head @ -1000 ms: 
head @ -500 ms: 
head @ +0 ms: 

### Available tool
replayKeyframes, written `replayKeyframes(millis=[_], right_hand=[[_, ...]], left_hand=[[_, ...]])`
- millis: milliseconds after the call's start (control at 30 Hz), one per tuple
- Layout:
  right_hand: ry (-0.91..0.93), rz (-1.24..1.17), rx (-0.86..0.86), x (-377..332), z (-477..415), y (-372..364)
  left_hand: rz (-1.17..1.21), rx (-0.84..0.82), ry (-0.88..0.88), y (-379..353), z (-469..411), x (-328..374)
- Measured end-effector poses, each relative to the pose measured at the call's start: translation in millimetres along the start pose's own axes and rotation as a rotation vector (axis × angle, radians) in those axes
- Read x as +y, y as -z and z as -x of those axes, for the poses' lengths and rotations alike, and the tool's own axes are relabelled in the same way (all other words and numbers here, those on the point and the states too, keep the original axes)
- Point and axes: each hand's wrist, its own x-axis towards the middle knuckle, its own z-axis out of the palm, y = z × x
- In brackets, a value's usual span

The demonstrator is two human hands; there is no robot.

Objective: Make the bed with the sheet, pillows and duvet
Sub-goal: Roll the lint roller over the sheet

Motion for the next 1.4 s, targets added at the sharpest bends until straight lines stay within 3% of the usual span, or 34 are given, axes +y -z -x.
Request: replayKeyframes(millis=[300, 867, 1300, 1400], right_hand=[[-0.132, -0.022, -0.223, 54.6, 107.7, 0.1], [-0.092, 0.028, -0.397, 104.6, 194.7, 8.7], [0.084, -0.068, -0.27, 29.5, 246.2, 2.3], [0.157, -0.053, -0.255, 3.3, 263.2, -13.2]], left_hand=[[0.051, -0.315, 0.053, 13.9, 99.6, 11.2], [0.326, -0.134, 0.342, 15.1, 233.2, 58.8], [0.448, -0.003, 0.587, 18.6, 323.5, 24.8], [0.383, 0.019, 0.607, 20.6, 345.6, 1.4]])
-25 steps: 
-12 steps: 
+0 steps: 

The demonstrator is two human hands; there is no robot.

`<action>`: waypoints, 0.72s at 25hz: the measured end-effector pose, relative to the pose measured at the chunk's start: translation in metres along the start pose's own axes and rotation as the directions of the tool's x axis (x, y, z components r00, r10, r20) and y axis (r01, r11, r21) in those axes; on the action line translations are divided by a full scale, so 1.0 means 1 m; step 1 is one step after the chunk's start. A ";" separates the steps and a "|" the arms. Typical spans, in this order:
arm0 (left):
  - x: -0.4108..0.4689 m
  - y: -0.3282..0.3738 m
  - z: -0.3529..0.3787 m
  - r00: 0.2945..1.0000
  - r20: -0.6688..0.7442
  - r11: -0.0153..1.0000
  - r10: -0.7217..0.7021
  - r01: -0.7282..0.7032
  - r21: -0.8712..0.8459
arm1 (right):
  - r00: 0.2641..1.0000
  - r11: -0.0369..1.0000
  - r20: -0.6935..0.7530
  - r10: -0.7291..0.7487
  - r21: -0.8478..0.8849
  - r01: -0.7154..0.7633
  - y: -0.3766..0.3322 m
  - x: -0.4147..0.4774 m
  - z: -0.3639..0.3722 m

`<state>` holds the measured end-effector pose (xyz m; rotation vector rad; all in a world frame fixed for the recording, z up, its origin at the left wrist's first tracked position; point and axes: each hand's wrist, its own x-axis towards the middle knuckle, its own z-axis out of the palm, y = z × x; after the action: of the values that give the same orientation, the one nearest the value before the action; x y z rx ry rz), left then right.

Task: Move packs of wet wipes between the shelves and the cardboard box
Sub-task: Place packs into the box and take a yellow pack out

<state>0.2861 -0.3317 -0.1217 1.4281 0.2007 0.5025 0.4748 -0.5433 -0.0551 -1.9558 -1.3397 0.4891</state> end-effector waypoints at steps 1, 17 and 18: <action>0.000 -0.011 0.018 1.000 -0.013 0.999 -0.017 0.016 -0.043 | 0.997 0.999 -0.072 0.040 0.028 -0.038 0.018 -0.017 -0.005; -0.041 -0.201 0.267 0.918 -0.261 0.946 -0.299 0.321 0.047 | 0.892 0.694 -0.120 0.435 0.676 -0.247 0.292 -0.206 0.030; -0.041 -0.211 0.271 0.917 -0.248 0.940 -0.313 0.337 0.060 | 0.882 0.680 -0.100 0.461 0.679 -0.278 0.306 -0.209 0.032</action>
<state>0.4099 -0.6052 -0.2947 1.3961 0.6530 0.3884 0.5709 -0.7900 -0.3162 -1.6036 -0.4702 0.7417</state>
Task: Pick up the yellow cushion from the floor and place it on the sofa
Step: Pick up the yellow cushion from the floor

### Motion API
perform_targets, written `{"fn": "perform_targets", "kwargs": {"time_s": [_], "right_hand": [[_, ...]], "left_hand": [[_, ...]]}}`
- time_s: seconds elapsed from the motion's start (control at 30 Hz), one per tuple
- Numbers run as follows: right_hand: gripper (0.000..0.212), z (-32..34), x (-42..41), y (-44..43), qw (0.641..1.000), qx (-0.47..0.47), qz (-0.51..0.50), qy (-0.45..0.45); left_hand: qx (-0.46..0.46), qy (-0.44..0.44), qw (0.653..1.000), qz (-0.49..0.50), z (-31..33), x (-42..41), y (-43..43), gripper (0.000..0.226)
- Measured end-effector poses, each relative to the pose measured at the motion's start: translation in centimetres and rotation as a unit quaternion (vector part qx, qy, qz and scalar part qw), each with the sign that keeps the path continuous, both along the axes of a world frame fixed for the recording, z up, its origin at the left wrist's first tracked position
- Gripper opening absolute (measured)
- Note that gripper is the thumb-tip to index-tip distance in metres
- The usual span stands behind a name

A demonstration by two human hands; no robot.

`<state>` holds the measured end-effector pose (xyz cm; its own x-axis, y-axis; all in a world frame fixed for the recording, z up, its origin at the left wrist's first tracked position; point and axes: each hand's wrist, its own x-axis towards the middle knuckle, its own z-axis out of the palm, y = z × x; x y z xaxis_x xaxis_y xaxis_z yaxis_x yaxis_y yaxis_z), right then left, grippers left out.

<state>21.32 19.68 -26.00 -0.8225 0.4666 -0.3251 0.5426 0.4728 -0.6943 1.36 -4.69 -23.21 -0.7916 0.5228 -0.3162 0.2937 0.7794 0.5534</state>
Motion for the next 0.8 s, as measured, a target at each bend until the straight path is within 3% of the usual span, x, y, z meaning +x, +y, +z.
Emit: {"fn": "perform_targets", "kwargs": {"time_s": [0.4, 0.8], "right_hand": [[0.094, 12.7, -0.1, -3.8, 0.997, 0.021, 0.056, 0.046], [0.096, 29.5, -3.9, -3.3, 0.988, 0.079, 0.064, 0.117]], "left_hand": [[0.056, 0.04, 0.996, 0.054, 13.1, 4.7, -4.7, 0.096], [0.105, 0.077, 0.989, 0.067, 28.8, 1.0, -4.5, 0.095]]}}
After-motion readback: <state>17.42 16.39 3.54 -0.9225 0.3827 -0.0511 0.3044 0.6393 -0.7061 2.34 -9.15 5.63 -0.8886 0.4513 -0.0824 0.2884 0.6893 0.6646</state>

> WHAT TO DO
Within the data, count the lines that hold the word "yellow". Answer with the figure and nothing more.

> RESPONSE TO THE TASK
3